Выбрать главу
Уже, братия, невеселое время настало для внуков Даждьбога. И пустыня уже нашу силу прикрыла. Дева Обида ступила на землю Троянову, всплеснула она лебедиными крыльями на море у синего Дона и прогнала обилия годы. От усобиц князья ослабели. Ибо сказал брат брату: «Это мое, и то мое тоже». Стали наши князья про малое «Се великое» говорить. Сами куют свои беды, а половцы с разных сторон поганые стали к нам приходить с победами — на землю Русскую.
О, далеко залетел сокол, птиц избивая, — к морю. А Игоря храбрых воинов не воскресить. Жля над ними уже завопила, Карна, крикнув, по Русской земле поскакала и огонь разметала из рога. Жены русские заголосили: «Уже нам своих мужей и в мыслях не смыслить, и в думах не сдумать, и очами не достать. А золота и серебра — уже подавно не подержать». Застонал, братья, Киев, от горя, от напасти — Чернигов. Печаль потекла по Русской земле, тоска по Русской земле разлилась великая. А князья всё раздоры куют. А половцы снова приходят с победами на землю Русскую и по белой монете дань берут со двора.
Ибо храбрые два Святославича спесью зло разбудили, что уж было грозой усыпил Святослав. Прибил полками могучими, наступил на поля половецкие грозный киевский князь великий. Притоптал он холмы и овраги, замутил и озера и реки. Из железных рядов половецких вихрем выхватил Кобяка. И в граде Киеве пал Кобяк! Тут и немцы, и венецианцы, и морава, и греки славу поют Святославу и корят князя Игоря. Растерял он дружину в поле, утопил нашу славу в Каяле. Пересел из седла золотого в седло неволи. Города приуныли, веселье поникло.
А Святослав мутный видел сон в Киеве на горах: «В эту ночь с вечера накрывали меня — рече — черными покрывалами на кровати сосновой. Черпали и подносили синее, с печалью смешанное, вино. Сыпали из пустых половецких колчанов крупный жемчуг на грудь, величали. И кровля была без князька в моем златоверхом тереме. И всю ночь на лугу вóроны возле Плеснеска граяли, снялись и понесли меня из дебри Кисановой к синему морю».

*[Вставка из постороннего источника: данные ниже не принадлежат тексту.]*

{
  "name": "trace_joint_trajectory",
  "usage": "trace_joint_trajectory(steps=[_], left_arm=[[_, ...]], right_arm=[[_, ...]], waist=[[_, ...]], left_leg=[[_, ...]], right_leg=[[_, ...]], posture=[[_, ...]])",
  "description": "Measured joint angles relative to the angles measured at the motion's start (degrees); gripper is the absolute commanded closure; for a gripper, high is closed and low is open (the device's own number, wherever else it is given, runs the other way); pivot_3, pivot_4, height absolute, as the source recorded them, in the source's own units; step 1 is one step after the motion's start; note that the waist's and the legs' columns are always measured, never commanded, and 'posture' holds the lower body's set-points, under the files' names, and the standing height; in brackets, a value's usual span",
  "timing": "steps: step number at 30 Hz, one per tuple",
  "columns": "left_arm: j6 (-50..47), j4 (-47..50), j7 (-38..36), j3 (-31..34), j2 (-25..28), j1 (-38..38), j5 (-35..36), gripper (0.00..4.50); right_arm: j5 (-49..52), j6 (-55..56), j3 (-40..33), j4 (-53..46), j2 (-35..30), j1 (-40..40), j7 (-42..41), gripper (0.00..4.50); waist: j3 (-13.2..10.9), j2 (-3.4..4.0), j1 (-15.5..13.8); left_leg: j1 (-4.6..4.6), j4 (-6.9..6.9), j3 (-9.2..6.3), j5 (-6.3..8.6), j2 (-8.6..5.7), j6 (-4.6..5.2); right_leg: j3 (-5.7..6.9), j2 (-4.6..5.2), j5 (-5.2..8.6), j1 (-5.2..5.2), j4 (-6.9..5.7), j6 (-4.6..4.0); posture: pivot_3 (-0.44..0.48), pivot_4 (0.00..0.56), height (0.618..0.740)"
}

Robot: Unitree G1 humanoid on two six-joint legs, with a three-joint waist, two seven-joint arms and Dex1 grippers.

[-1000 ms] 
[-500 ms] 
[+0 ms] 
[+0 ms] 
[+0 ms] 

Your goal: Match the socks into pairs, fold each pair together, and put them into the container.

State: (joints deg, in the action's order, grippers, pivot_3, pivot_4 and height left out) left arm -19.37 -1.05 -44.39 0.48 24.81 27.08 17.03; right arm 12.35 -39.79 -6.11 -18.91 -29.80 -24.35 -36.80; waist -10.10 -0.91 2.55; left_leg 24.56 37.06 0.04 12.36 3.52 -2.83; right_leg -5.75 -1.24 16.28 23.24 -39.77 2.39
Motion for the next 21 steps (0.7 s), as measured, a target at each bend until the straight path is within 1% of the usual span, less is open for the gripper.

И ответили князю бояре: «Уже, княже, горесть твой ум полонила. Два сокола далеко улетели с отчего золотого стола. Добыть хотели Тмуторокани — испить шеломами Дону. Подсекли им крылья кривыми саблями, опутали паутиной железной. Темно было в третий день. Два Солнца затмила тень, два красных столба пропали. Два Месяца — Святослав и Олег — тьмою заволоклись, погрузились в море и половцам дерзость подали. На реке на Каяле свет тьма покрыла. По Русской земле рыщут половцы, яко пардусы! И насела хула на хвалу. Погоняет неволя волю. Див ударился с криком о землю. А готские девы поют у синего моря, звенят русским золотом, поют они время Бусово, в сердце месть Шарукана лелея. А мы, дружина, живем без веселья».
И тогда великий Святослав изронил золотое слово, со слезами смешанное: «О сыны мои, Игорь и Всеволод, рано начали вы мечами Половецкую землю злить, сами — ходить за славой. Без чести вы их одолели, без чести от них полегли, а ведь храбрые ваши сердца из железа надежного скованы были и отвагой закалены. Что же вы сотворили с моей серебряной сединой?
А уже я не вижу власти воинами богатого брата моего — Ярослава, с черниговскими боярами, с могутами, и татранами, с шельбирами, и топчаками, с ревутами, и ольберами. Без щитов, с одними ножами засапожными — кликом полки ломали, Звенели дедовской славой! Но сказали вы: «Сами пойдем. И новую славу возьмем, и прежнюю всю поделим!»